→ **EXERCISE DIRECTIONS**: When you write out the listing, keep every word as it stands and drop the pictures.

→ **GIVEN MATERIAL**:
● ● ● ●
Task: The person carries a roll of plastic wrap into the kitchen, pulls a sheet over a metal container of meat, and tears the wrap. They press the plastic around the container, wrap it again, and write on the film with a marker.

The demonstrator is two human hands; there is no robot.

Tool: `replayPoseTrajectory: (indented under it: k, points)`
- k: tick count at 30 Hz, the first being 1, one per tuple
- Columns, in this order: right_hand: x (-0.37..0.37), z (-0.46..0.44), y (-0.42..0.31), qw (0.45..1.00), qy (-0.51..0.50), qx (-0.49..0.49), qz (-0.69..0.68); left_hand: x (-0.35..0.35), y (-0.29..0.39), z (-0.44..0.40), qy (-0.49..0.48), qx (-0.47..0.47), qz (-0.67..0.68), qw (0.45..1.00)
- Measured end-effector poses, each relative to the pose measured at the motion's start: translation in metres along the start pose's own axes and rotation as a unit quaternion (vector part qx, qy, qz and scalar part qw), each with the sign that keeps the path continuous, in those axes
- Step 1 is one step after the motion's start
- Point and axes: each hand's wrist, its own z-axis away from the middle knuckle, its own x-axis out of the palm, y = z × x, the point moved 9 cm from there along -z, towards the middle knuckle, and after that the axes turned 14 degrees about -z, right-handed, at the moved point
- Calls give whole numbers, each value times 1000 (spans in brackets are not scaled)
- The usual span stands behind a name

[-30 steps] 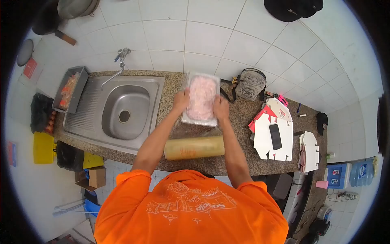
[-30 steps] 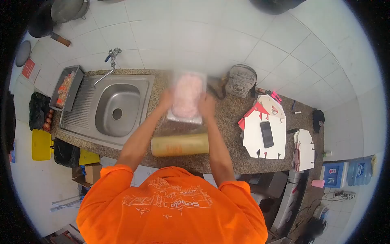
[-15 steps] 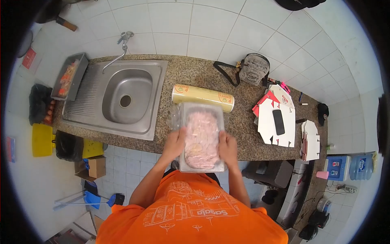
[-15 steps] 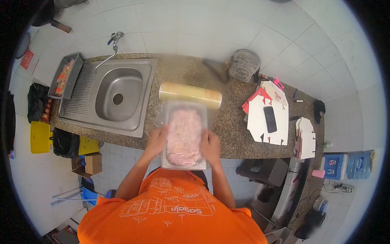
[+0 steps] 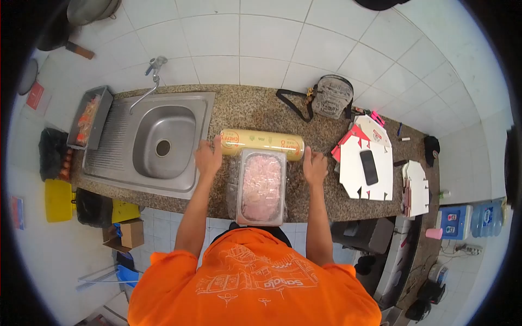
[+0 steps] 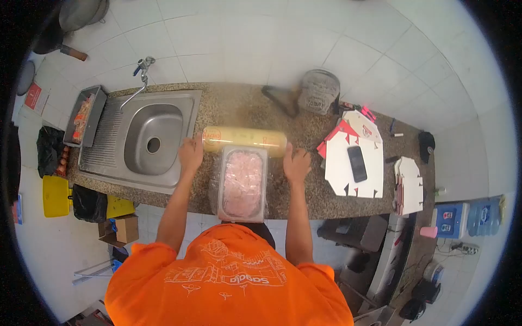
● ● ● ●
→ **YOUR SOLUTION**:
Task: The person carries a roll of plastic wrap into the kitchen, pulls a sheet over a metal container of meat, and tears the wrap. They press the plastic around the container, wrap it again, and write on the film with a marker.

The demonstrator is two human hands; there is no robot.

Tool: `replayPoseTrajectory: (indented under it: k, points)`
- k: tick count at 30 Hz, the first being 1, one per tuple
- Columns, in this order: right_hand: x (-0.37..0.37), z (-0.46..0.44), y (-0.42..0.31), qw (0.45..1.00), qy (-0.51..0.50), qx (-0.49..0.49), qz (-0.69..0.68); left_hand: x (-0.35..0.35), y (-0.29..0.39), z (-0.44..0.40), qy (-0.49..0.48), qx (-0.47..0.47), qz (-0.67..0.68), qw (0.45..1.00)
- Measured end-effector poses, each relative to the pose measured at the motion's start: translation in metres along the start pose's own axes and rotation as a unit quaternion (vector part qx, qy, qz and scalar part qw), each with the sign that keeps the path continuous, in those axes
- Step 1 is one step after the motion's start
- Point and axes: each hand's wrist, its own z-axis away from the middle knuckle, its own x-axis out of the palm, y = z × x, the point moved 9 cm from there along -z, towards the middle knuckle, and after that the axes turned 14 degrees about -z, right-handed, at the moved point
- Calls give whole numbers, each value times 1000 (spans in brackets are not scaled)
- The usual span stands behind a name

[-30 steps] 
[-30 steps] 
[-15 steps] 
[-15 steps] 
[+0 steps] 
[+0 steps] 

This answer requires no additional content.